たしかに、五箇条の御誓文は、最後の第五条のそのまた最後を除けば、基本的にはまっとうな内容の言葉を並べた条文だ、と言っても良いのかもしれない。

 教育勅語にしたところで、いくつか現代的でない内容を含んでいることはたしかだが、全体を通して通読すれば、必ずしも常識はずれの狂信を強要するテの文章ではない。

 もう一歩踏み込んでいえば、戦前の教育に、間違った点や不適切な内容が含まれていたのだとしても、そのすべてが間違っていたわけではないし、総論として狂っていたわけでもない。現代に通用する考え方だってたくさん含まれている。

 おそらく、戦前の教育を復活させようとしている人たちは、戦前の日本のすべてを「全否定」しようとする考え方や運動に反発して、自分たちの活動を立ち上げているのであろうし、そう考えているからこそ、わざわざ教育勅語を持ち出してきているのだと思う。「これのどこがおかしいのだ」と、主張したくなるのはもっともだ。

 ただ、問題は、そこのところではない。
 教育勅語や五箇条のご誓文の中に含まれている徳目や、人としての心構えの、ひとつひとつが、適切であるのか不適切であるのかを検討してみたところで、そんなことにたいした意味はない。

 私が不気味さを感じるのは、教育勅語そのものに対してではなくて、1つの幼稚園で学ぶすべての園児なり教室内のすべての生徒たちが、同じひとつの道徳律を共有すべきである、とする、その前提に対してだ。

 仮に、子供たちが毎日声を揃えて朗唱している教育勅語の中に含まれる徳目の8割が人としての望ましいあり方を示唆する理想的な言葉であるのだとしても、問題は、「全員が声を揃えて朗唱する」という、逸脱を許さないその集団至上主義の方にあるということだ。

 戦前の教育が、われわれを誤らせたのは、戦前の学校や、戦前の教師たちが、間違った徳目や、人としてありえない道徳を唱えていたからではない(前述の通り、言葉としては大筋間違っていないんだから)。

 彼らが道を誤ったのは「すべての子供たちが同じ一つの徳目を身につけるべきだ」という前提を、あまりにも強烈に適用したからで、だからこそ、われわれは後戻りのできない体制を作り上げてしまったのだ。
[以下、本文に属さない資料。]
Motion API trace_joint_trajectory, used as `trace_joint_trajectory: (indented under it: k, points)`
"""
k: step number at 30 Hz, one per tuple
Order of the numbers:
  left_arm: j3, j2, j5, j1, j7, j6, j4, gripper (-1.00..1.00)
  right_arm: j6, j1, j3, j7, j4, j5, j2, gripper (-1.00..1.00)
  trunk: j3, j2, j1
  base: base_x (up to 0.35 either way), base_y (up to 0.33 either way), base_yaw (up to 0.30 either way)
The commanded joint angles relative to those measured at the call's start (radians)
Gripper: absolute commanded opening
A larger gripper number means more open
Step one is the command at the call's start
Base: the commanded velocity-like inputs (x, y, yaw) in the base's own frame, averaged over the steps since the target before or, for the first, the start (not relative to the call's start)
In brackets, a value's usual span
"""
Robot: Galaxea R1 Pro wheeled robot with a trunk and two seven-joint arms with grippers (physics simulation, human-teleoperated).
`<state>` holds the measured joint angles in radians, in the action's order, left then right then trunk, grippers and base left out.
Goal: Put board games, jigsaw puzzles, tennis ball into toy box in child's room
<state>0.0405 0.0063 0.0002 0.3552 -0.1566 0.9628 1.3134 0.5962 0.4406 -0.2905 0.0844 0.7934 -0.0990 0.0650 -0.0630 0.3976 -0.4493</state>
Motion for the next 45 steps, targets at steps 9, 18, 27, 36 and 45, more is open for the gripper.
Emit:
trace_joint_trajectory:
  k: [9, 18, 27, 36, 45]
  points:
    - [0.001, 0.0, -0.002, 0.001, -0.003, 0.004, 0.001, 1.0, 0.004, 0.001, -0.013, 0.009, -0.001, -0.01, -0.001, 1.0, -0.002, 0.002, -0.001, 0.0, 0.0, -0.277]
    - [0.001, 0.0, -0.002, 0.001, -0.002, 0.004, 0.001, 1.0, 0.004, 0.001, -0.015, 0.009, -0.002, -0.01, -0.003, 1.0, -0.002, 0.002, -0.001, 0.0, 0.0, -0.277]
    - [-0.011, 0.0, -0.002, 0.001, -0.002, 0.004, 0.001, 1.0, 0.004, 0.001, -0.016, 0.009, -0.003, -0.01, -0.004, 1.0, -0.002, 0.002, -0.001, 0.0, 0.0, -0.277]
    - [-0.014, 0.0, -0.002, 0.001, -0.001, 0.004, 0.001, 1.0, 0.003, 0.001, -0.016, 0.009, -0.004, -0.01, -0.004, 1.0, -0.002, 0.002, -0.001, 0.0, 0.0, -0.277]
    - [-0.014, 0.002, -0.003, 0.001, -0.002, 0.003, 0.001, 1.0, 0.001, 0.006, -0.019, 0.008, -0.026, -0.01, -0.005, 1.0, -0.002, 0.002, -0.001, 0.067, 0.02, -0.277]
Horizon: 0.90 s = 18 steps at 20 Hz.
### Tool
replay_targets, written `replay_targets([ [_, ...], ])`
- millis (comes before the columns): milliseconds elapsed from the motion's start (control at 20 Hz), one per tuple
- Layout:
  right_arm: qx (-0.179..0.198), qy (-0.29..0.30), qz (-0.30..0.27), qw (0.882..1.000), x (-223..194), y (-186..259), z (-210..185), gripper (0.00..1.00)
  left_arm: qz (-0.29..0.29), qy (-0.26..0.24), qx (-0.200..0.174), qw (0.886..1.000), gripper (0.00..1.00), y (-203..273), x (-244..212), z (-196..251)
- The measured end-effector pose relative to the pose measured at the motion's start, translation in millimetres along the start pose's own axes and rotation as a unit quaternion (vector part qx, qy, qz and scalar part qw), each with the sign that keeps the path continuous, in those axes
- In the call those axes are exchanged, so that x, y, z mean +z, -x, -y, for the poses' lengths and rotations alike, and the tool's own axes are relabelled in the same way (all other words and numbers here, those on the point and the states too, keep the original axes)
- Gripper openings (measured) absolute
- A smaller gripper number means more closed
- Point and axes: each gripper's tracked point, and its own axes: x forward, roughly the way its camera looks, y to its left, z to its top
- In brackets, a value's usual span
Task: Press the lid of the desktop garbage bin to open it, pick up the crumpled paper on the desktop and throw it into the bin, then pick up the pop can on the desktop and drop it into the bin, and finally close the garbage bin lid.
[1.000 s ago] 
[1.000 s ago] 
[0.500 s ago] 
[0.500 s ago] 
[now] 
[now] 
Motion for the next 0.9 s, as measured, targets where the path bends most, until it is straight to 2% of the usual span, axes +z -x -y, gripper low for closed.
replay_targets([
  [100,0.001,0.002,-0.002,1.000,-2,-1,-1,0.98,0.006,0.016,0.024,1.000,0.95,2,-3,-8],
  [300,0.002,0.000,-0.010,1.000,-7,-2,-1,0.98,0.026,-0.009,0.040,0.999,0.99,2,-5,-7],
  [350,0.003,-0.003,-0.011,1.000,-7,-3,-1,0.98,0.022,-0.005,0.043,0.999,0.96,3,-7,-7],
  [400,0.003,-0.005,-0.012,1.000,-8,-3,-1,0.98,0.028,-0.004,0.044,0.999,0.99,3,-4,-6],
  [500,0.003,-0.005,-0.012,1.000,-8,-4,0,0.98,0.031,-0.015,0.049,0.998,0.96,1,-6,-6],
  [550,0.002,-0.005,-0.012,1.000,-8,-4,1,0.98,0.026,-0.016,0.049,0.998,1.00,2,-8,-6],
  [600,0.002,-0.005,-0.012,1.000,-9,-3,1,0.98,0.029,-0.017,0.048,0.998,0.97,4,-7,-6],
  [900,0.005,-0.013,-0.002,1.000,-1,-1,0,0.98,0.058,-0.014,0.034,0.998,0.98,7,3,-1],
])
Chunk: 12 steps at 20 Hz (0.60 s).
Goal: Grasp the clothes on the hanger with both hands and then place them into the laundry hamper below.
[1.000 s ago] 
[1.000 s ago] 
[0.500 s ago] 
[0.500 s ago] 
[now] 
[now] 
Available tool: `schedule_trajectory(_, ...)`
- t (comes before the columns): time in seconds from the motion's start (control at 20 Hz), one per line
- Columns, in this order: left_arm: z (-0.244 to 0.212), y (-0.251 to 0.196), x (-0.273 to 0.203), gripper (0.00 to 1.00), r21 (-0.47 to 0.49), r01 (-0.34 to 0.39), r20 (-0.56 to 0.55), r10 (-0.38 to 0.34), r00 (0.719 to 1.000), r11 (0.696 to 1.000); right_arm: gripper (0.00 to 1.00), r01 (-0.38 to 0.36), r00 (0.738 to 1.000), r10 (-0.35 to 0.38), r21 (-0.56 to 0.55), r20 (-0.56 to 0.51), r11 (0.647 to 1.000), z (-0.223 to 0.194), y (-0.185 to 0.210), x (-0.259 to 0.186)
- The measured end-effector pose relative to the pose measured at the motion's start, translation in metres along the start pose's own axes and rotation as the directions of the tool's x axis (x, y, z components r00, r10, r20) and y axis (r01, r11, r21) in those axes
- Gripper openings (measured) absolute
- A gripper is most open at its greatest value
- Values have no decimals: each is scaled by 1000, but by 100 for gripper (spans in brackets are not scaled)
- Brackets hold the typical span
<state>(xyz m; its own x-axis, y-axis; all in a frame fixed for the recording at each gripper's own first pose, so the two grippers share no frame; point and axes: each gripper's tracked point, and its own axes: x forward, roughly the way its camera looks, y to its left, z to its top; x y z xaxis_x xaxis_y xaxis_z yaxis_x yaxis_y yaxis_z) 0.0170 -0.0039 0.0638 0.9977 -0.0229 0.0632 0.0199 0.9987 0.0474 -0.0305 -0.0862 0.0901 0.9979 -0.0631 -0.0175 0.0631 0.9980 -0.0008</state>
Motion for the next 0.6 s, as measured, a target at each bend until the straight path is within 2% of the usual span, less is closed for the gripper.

 別の言い方をするなら、「全体」と「個」、「公」と「私」、「秩序」と「自由」という2つの相互に対立する「正しさ」のうちの、片方だけを重要視する態度がバランスを欠いていたがために、戦前の社会は自ら瓦解した。本当のところを言えば、「全体」がいけないわけでもなければ、「個」が間違っているわけでもなく、「公」だけが正しいのでもなければ、「私」のみが尊いのでもなく、「秩序」のみが重視されるべきでもなければ、「自由」のみが声高に叫ばれるべきでもなくて、要は、常にバランスを考えなければいけないということなのである。

 その点で言うと、仮に五箇条の御誓文が、全体として穏当な主張であるのだとしても(私は必ずしもそう思っていないが)、それを幼稚園児に朗唱させることは、1人ひとりの子供たちが、それぞれの生まれもったバラつきに応じた適切な集団生活を享受する上で、不要な圧力を生じさせる意味でくだらない習慣だ、と考えなければならない。

 心を一つにする、という理想を掲げることを否定はしない。
 人間なら誰にでも必要な教育、というものももちろんある。
 だが、やりすぎてしまうと「全部が同じ」でないと気が済まなくなる。
 教育は真面目にやり過ぎずに、ほどほどのところでバランスを取るべきなのだ。だから難しい。